Inflation is really around 10-12% a year. The CPI ‘basket’ the gubmint uses has a cute trick they do. Every time an item in the ‘basket’ gets a little owie on the wallet damage factor, and or rises enough to skew the CPI, they attempt and often find a substitute that’s cheaper. Literally cheaper in the sense of the word, as in, not as good.
I don’t believe steak is in the CPI anymore. They switched that out for mince, or what you North American weirdes call ‘hamburger’.
Also with the price of Canadian cheese- wouldn’t surprise me if it was switched out for I dunno, cottage cheese or frikkin cheestrings or something.
Whenever I stay/work in Canada the price of cheese/milk (esp imported cheese and butter) never ceases to be a source of incredulity bordering on the comical. $80 a kilo? Excuse me? I wanted to buy cheese not a block of copper.
I will never understand how Canada, a nation founded by European immigrants has such awful and expensive bread, cheese, and beer.
Government ruined it.
I posit it was great back around 1850 -1920 or so.

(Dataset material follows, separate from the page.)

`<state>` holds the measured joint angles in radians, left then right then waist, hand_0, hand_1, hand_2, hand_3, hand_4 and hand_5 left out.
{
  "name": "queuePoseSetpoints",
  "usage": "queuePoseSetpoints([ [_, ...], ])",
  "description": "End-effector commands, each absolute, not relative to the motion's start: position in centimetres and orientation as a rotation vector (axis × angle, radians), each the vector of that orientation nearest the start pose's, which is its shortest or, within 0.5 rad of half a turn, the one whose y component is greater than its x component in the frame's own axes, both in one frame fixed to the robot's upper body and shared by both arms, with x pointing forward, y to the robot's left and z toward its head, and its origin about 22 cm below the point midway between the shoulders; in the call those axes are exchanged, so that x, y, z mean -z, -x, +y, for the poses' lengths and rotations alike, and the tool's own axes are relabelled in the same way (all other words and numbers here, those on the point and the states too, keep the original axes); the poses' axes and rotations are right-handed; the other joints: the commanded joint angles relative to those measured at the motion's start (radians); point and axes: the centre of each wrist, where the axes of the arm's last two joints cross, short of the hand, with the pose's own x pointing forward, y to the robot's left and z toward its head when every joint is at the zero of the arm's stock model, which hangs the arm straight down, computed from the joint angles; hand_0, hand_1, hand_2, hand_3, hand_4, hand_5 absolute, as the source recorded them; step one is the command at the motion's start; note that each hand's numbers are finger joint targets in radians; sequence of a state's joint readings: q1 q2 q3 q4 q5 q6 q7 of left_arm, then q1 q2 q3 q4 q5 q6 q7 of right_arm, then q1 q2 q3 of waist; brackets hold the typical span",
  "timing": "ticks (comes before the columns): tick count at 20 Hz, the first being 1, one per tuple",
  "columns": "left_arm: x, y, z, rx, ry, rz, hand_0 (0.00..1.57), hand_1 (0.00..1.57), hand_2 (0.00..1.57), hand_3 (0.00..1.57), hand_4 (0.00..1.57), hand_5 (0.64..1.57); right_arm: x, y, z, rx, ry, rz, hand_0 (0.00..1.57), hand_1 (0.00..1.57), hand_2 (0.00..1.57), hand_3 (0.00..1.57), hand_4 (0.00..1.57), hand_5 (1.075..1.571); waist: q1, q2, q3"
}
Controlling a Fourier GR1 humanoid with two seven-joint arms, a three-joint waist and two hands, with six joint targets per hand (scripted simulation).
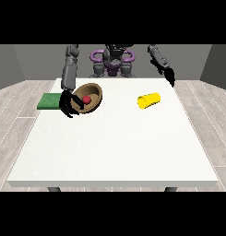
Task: Pick the cup and pour the ball into the bowl, then pick the bowl and place it on the pad
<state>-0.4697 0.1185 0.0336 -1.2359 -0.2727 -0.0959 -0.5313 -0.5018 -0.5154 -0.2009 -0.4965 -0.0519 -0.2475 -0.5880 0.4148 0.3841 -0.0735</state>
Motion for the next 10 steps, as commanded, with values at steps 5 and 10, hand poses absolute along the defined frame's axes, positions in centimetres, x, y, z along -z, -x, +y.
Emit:
queuePoseSetpoints([
  [5, -4.6, -35.5, 20.0, 0.582, 0.030, -2.070, 0.00, 0.00, 0.00, 0.00, 0.00, 0.707, 2.0, -31.1, -44.0, -0.014, 0.847, -1.168, 1.57, 1.57, 1.57, 1.57, 1.18, 1.571, 0.078, -0.066, 0.0663],
  [10, 0.0, -34.9, 22.6, 0.491, -0.023, -1.958, 0.00, 0.00, 0.00, 0.00, 0.00, 0.707, -1.2, -34.3, -42.1, -0.142, 0.849, -1.065, 1.57, 1.57, 1.57, 1.57, 1.18, 1.570, -0.015, -0.171, 0.0683],
])
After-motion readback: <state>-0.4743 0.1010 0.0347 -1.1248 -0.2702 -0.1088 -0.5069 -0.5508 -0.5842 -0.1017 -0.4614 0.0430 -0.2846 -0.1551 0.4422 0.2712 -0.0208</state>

Then the dairy mafia happened, price fixing happened (look up the Loblaw supermarket bread price collusion/fixing scandal ), breweries were bought out by faceless macro brew goliaths like Anhauser Busch etc, add a sprinkle of socialism, bam. Shitty bread, cheese and beer, unless you seek out imports from England or France.
Alas. Those are very expensive. There is some decent bread if you are willing to dig, but the macro brands are mostly crap. Decent croissants made with actual butter? Hah! Peasant you will eat sad dough with hydrogenated rapeseed oil and like it!
Yep. A particular 12x eggs near me has gone from ~$6.50 to ~$7 ~7% increase in one year. Just because people then chose a cheaper variety doesn't mean the inflation is only 2%.
It's worth noting that this is a consumer perception survey. The study asked people if they thought prices had gone up. They didn't collect food prices six months ago and then compare them to the price of the same items today, which - presumably - is what Statistics Canada did.
https://cdn.dal.ca/content/dam/dalhousie/pdf/sites/agri-food/Dal%20Report%20Inflation%20(September%202021)%20EN.pdf
Also worth noting that people are perceiving prices rising because they are in fact rising.
Definitely. One way is to ask "Do you think prices are going up?" and another is to buy $1,000 worth of groceries and then six months later buy exactly the same things and see what the difference is.
OP's article does it the first way and Statistics Canada does it the second. https://www150.statcan.gc.ca/t1/tbl1/en/tv.action?pid=1810000201
Good point. I feel like, for me, food prices have gone down substantially. I love a good argument, but this is like arguing with a fucking child. Do some VERY basic research on CPI before talking any more.